Somewhere below are a line with "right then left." and a later line with "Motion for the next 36". Output exactly those lines and all lines between them.

● Records for this task:
[Start of Attachment]

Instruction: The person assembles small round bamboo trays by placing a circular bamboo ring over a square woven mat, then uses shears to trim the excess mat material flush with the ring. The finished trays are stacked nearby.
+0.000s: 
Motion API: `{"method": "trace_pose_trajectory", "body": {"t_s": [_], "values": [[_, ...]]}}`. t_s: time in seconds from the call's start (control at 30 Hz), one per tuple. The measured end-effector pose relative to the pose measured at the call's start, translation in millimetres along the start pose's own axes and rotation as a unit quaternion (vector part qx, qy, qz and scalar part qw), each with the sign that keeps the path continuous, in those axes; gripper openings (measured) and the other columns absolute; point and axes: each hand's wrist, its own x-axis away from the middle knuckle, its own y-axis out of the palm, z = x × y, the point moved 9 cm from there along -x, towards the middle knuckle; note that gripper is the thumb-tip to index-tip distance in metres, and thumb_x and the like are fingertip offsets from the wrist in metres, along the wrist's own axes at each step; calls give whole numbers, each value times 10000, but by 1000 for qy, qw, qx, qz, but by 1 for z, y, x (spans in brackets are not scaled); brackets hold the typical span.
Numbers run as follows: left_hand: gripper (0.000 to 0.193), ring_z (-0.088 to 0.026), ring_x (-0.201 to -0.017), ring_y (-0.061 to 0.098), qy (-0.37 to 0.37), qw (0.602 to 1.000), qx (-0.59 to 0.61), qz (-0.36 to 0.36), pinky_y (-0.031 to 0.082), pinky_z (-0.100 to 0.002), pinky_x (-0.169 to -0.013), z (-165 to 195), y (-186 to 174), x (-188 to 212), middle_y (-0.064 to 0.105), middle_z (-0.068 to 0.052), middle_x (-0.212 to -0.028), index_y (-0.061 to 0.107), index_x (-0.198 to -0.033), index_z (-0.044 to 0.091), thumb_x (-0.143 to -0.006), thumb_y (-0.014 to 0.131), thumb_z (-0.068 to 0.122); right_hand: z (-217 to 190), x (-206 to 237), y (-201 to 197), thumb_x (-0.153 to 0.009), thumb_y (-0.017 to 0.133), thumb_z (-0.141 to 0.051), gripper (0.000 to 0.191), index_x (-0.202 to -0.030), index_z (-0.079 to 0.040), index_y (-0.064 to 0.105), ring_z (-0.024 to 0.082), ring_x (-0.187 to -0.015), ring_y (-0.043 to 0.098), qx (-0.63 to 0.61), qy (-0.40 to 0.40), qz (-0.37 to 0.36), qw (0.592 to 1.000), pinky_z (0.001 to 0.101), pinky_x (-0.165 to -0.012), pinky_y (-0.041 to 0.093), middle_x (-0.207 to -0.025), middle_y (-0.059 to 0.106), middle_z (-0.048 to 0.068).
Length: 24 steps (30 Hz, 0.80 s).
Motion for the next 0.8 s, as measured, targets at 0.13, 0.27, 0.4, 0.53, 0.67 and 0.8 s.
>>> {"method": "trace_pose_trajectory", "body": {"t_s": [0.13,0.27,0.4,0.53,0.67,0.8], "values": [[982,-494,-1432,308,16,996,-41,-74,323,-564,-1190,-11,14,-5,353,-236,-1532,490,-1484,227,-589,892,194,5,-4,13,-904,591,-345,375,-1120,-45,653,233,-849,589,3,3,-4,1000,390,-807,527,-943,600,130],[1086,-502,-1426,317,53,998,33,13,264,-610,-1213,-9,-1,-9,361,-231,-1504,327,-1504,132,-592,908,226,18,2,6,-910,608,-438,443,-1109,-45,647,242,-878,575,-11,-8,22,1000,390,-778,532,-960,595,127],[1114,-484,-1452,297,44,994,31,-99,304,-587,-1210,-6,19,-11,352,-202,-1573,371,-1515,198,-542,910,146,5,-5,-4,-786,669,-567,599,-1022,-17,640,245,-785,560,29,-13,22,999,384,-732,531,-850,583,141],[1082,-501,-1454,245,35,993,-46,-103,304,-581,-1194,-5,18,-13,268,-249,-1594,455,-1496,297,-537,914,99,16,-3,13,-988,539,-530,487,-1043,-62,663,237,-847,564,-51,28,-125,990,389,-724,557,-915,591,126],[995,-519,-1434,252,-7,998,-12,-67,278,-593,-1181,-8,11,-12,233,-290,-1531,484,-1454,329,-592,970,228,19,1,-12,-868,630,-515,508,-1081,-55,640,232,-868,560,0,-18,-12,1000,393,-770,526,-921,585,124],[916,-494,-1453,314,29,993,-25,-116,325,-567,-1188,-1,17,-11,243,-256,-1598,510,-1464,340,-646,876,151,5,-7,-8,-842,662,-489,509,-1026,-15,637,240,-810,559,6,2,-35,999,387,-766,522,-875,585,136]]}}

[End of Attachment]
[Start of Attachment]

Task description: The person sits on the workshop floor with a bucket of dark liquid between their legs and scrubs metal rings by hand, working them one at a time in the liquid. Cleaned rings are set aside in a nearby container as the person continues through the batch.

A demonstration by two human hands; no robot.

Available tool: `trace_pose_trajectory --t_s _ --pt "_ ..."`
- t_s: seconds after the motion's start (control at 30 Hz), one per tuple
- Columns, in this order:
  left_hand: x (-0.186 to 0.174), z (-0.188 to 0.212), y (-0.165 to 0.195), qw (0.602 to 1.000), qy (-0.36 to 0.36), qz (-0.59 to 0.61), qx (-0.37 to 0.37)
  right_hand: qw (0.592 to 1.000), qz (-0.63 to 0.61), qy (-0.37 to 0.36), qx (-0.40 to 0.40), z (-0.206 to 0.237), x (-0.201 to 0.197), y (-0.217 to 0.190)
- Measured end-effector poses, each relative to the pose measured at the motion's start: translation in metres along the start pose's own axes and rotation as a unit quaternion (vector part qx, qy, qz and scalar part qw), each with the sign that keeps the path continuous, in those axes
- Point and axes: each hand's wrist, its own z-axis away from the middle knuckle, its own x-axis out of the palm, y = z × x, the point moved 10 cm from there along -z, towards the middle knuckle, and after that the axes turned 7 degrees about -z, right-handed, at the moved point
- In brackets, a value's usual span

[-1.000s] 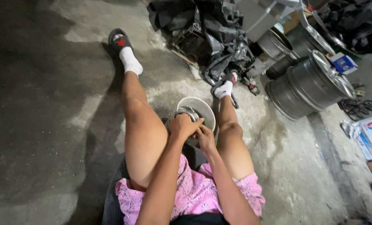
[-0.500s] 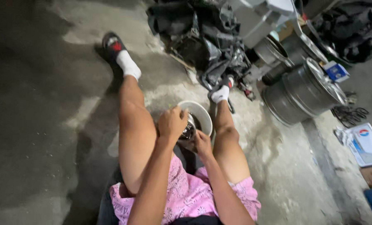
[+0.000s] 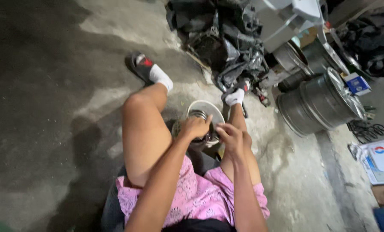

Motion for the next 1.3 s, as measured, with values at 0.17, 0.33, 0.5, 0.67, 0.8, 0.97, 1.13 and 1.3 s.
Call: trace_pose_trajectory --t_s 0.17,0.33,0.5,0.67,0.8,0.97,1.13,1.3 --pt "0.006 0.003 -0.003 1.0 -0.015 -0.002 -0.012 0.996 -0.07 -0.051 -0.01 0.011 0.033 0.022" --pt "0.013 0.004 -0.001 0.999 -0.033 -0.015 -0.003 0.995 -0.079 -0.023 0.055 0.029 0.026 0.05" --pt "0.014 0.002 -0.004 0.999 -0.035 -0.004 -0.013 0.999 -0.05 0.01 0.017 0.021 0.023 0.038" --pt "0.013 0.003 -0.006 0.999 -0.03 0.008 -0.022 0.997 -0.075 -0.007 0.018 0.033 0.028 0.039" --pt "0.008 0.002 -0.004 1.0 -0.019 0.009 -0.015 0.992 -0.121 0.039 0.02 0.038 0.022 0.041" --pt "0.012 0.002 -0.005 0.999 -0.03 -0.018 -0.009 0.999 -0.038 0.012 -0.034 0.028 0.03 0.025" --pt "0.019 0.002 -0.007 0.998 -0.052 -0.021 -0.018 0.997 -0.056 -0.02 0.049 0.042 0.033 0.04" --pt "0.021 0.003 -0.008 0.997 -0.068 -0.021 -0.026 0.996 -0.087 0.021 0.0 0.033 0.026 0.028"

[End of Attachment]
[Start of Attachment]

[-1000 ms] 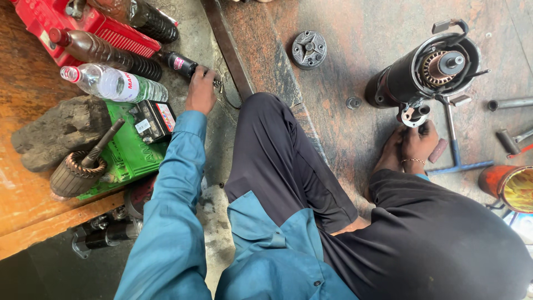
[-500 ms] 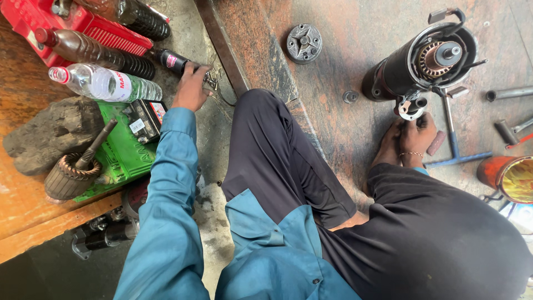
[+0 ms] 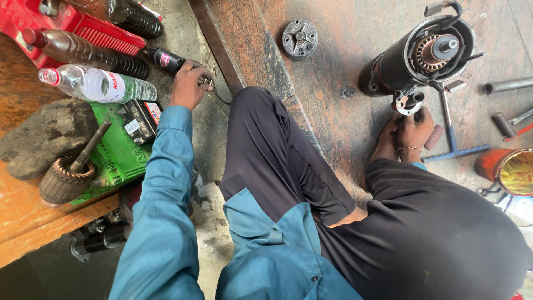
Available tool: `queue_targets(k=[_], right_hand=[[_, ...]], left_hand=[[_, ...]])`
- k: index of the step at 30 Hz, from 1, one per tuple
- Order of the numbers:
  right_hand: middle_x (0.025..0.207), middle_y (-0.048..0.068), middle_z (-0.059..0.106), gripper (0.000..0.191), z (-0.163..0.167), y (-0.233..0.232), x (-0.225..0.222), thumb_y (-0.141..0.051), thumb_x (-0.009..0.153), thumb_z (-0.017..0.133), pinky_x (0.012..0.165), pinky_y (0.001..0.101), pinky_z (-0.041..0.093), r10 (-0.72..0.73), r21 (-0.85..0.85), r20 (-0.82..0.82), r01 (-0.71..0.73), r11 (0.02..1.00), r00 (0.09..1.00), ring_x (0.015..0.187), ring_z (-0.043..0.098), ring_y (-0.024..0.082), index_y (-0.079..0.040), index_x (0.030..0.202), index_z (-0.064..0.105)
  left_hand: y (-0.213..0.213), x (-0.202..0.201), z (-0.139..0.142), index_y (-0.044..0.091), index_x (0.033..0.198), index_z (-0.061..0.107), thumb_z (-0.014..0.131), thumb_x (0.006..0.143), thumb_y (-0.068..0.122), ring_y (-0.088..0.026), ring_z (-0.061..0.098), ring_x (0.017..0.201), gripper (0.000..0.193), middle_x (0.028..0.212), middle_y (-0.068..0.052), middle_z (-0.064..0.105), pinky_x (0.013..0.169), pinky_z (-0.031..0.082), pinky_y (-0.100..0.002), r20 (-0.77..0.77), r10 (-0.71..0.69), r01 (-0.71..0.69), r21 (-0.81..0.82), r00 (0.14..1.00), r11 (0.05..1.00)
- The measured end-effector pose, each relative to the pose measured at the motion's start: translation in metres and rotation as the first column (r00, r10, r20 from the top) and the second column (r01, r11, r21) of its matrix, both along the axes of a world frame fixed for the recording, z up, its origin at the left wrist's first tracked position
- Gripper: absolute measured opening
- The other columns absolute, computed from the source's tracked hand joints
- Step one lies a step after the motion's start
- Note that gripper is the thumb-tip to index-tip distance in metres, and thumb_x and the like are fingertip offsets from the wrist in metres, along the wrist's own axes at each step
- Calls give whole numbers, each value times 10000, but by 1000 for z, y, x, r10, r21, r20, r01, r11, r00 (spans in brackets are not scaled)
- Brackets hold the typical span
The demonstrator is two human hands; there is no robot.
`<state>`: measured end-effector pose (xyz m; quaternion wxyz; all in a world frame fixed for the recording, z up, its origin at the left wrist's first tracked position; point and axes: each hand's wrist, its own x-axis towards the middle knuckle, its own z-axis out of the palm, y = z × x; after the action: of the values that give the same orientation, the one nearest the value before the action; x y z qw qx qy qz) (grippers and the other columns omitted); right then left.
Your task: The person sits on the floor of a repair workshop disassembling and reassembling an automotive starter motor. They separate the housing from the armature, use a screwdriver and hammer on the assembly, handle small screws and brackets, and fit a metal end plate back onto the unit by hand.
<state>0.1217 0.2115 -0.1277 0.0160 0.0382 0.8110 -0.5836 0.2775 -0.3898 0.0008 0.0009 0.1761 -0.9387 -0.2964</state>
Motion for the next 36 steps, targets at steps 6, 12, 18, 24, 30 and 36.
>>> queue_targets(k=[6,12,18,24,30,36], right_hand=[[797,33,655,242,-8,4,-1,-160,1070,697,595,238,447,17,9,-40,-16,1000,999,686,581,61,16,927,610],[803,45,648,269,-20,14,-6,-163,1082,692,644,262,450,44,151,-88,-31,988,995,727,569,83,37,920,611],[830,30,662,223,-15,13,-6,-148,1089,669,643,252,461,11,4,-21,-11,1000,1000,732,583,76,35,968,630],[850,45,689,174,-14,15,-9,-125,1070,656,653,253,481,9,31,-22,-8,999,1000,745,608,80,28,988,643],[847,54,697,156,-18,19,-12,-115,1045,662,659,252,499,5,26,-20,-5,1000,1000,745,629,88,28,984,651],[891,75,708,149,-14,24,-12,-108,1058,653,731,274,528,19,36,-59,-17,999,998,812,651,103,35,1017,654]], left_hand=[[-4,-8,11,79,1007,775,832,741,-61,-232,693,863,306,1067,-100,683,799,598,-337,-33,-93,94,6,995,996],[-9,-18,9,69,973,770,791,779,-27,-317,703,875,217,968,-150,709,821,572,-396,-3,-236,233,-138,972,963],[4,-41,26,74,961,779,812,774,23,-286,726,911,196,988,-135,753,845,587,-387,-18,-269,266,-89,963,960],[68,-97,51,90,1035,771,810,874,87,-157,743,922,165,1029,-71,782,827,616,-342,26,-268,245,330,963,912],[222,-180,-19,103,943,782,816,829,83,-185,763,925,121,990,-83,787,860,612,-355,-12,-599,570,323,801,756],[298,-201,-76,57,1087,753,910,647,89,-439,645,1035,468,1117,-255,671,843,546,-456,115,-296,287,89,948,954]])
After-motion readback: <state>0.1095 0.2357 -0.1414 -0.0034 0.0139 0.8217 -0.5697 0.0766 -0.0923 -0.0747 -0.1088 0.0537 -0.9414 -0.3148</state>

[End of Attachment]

● Task output:
`<state>`: measured end-effector pose (xyz m; quaternion wxyz; all in a world frame fixed for the recording, z up, its origin at the left wrist's first tracked position; point and axes: each hand's wrist, its own x-axis towards the middle knuckle, its own z-axis out of the palm, y = z × x; after the action: of the values that give the same orientation, the one nearest the value before the action; x y z qw qx qy qz) (grippers and the other columns omitted); right then left.
Your task: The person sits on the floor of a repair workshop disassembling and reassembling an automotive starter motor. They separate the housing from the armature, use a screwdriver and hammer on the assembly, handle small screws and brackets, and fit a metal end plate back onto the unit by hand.
<state>0.1217 0.2115 -0.1277 0.0160 0.0382 0.8110 -0.5836 0.2775 -0.3898 0.0008 0.0009 0.1761 -0.9387 -0.2964</state>
Motion for the next 36 steps, targets at steps 6, 12, 18, 24, 30 and 36.

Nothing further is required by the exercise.